Marco memejamkan kedua matanya dengan senyum yang menghiasi wajahnya, menikmati kedekatannya dengan Nicole setelah sekian lama tidak bisa bersama-sama gadis itu. Seandainya saja waktu dapat dihentikan, ia ingin sekali terus berada di sini, ditemani oleh gadis yang paling disayanginya.

***

Nicole kaget setengah mati karena Marco tiba-tiba saja menarik tubuhnya ke dalam pelukannya yang begitu erat. Rasanya ia hampir saja pingsan saking terkejutnya. Ini Marco, sahabat sekaligus cowok yang dicintainya.

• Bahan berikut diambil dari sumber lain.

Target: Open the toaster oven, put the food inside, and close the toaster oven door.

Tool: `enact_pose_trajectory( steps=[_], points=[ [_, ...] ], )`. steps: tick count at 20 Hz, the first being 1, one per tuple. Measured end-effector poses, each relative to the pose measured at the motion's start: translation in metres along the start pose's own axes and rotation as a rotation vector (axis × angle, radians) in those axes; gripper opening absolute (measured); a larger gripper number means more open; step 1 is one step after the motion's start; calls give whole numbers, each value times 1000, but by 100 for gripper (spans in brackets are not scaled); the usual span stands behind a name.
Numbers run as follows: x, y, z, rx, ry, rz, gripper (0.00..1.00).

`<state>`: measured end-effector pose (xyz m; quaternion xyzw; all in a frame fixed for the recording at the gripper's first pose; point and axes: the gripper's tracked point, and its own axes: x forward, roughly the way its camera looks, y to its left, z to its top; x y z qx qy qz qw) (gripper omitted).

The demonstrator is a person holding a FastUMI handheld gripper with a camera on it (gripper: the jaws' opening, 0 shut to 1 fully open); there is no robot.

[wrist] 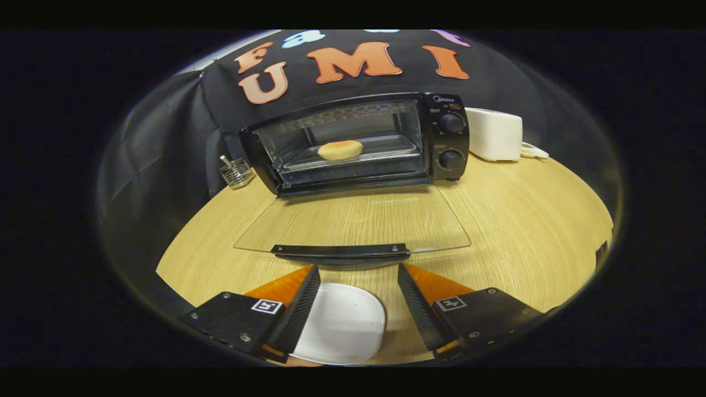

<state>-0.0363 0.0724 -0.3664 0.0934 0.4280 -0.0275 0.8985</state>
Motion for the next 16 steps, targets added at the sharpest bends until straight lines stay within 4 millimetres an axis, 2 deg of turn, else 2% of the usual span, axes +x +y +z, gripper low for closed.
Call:
enact_pose_trajectory(
  steps=[2,6,13,16],
  points=[
    [7,-2,-6,4,31,-10,85],
    [1,-3,5,1,2,-31,86],
    [-22,8,71,17,-160,29,86],
    [-28,13,106,-7,-237,36,86]
  ],
)
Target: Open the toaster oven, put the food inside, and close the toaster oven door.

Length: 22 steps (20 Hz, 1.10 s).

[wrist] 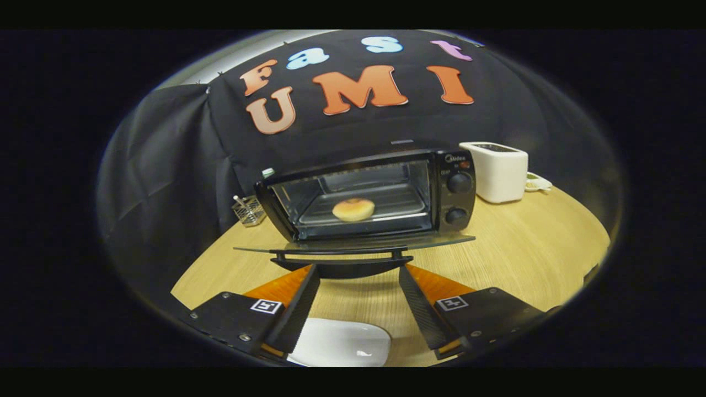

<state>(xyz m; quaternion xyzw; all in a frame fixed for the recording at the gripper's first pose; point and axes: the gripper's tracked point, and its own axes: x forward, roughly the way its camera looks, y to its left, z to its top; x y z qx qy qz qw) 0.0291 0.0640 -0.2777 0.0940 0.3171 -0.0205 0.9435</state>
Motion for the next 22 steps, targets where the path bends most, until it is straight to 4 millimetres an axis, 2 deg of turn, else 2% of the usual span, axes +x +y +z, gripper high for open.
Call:
enact_pose_trajectory(
  steps=[4,8,12,15,18,22],
  points=[
    [16,3,39,-43,-75,-13,87],
    [34,8,70,-110,-145,-28,86],
    [53,11,88,-172,-184,-47,86],
    [57,15,95,-186,-213,-42,86],
    [34,19,107,-205,-303,-35,88],
    [-29,20,130,-220,-462,-20,94]
  ],
)
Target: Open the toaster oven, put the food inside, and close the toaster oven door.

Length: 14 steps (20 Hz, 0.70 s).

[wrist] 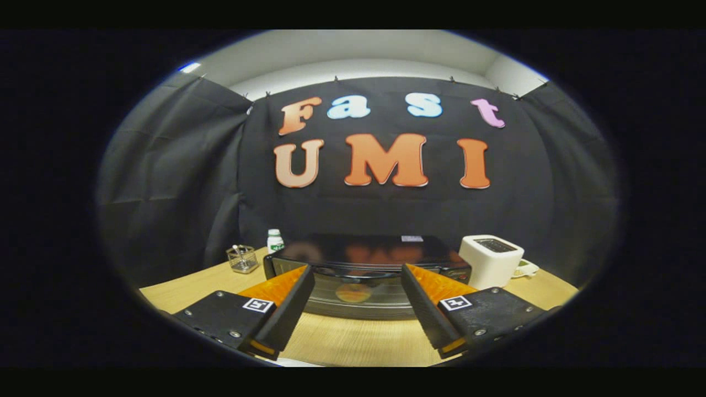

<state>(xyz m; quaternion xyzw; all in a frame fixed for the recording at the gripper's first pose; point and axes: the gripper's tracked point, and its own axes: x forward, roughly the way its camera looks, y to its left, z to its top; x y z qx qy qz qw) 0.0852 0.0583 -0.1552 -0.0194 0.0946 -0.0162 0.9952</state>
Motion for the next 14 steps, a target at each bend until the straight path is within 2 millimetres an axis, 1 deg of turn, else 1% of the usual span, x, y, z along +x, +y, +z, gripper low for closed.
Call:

Yang dengan melihatnya saja sudah membuat jantungnya berdebar-debar. Dan sekarang, cowok itu sedang memeluknya dengan begitu erat.

“Maafin aku, Nick. Maafin aku,” bisik Marco di telinganya, membuat Nicole merasa panas dingin karena kedekatan mereka. Suara cowok itu terdengar bergetar, menandakan bahwa selama ini ia memendam kesedihan dan perasaan bersalahnya yang tak dapat disampaikannya secara langsung. Kesedihan dan rasa bersalah yang ditutupinya dengan wajah dan tawanya yang ceria.

Setelah sempat ragu sebentar, Nicole akhirnya memutuskan untuk membalas pelukan Marco sambil berusaha mengesampingkan perasaan tegangnya.Seandainya saja ia tahu lebih awal mengapa Marco tak langsung meminta maaf kepadanya, ia tidak perlu membuat Marco tersiksa sampai selama ini.

Kedua mata Nicole terpejam, menikmati pertemuan dan kedekatannya dengan Marco, menuntaskan segala perasaan rindunya kepada cowok itu setelah sekian lama tidak bisa menghabiskan waktu berdua.Kali ini saja, ia mengizinkan dirinya untuk menikmati waktu dan kedekatannya bersama dengan cowok yang ia cintai. Kali ini saja, ia ingin mencintai Marco tanpa rasa takut hubungan persahabatan mereka akan rusak karena cinta.

Nicole berharap waktu dapat berhenti sekarang, di sini, bersama dengan orang yang paling ia sayangi.

“Kamu ada ujian besok, Nick?” bisik Marco di telinganya.

Bisikan lembut Marco segera mengirimkan efek ke perutnya yang tiba-tiba terasa mulas, “Kimia, Co,” jawabnya, berusaha menjaga agar suaranya tidak bergetar.

Marco melepaskan pelukannya dari Nicole lalu menatapnya, “Nanti sore di taman belakang?”